If a digit is a candidate for exactly two cells in a row, in a column or in a 3x3 box, then this Coloring technique may be very powerful to make decisions to eliminate a candidata from a cell or to confirm a digit for a cell.

Consider the following Sudoku puzzle:

In the upper middle 3x3 box of this puzzle, the digit 1 is a candidate for exactly two cells (both marked by an "*") in that box. So there are two possible pisitions for the digit 1 in this 3x3 box. Let us follow the paths of these two cases:

- If the first case is true, then the first yellow cell marked by an "*" is 1. The second yellow cell must be 4 since it will be the only place that the digit 4 can go in this 3x3 box. The third yellow cell that shares the common row with the second yellow cell must be 6. Now we can see that the blue cell that shares the common column with the third yellow cell cannot be 6.
- If the second case is true, then the first green cell marked by an "*" is 1. The second green cell that shares the common column with the first green cell must be 6. Now we can see the blue cell that shares the common row with the second green cell cannot be 6.

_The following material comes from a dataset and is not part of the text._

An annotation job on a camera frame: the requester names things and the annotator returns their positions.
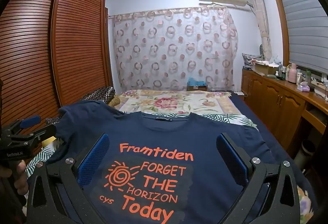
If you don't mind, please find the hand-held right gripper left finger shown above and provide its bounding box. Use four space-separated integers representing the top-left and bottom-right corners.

In either case, the blue cell cannot be 6. Therefore the digit 6 can be safely eliminated as a candidate from the blue cell.

The example above shows how we can eliminate a candidate from a cell. Actually this technique can also help to confirm a digit for a cell. Look at the following puzzle:

In the upper middle 3x3 box of this puzzle, the digit 2 is a candidate for exactly two cells (both marked by an "*") in that box. So there are two possible pisitions for the digit 2 in this 3x3 box. Let us follow the paths of these two cases:

- If the first case is true, then the first yellow cell marked by an "*" is 2. Then the blue cell that shares the common 3x3 box with the yellow cell must be 7 since it will be the only place that the digit 7 can go in this 3x3 box.
- If the second case is true, then the first green cell marked by an "*" is 2. The second green cell that shares the common column with the first green cell must be 4. The third green cell that shares the common row with the second green cell must be 7. Then the fourth green cell that shares the common column with the third green cell cannot be 7. Now we can see the blue cell that shares the common row with the fourth green cell must be 7 since it is the only place the digit 7 can go in this row.

In either case, the blue cell must be 7. Therefore we can confirm that the blue cell is 7.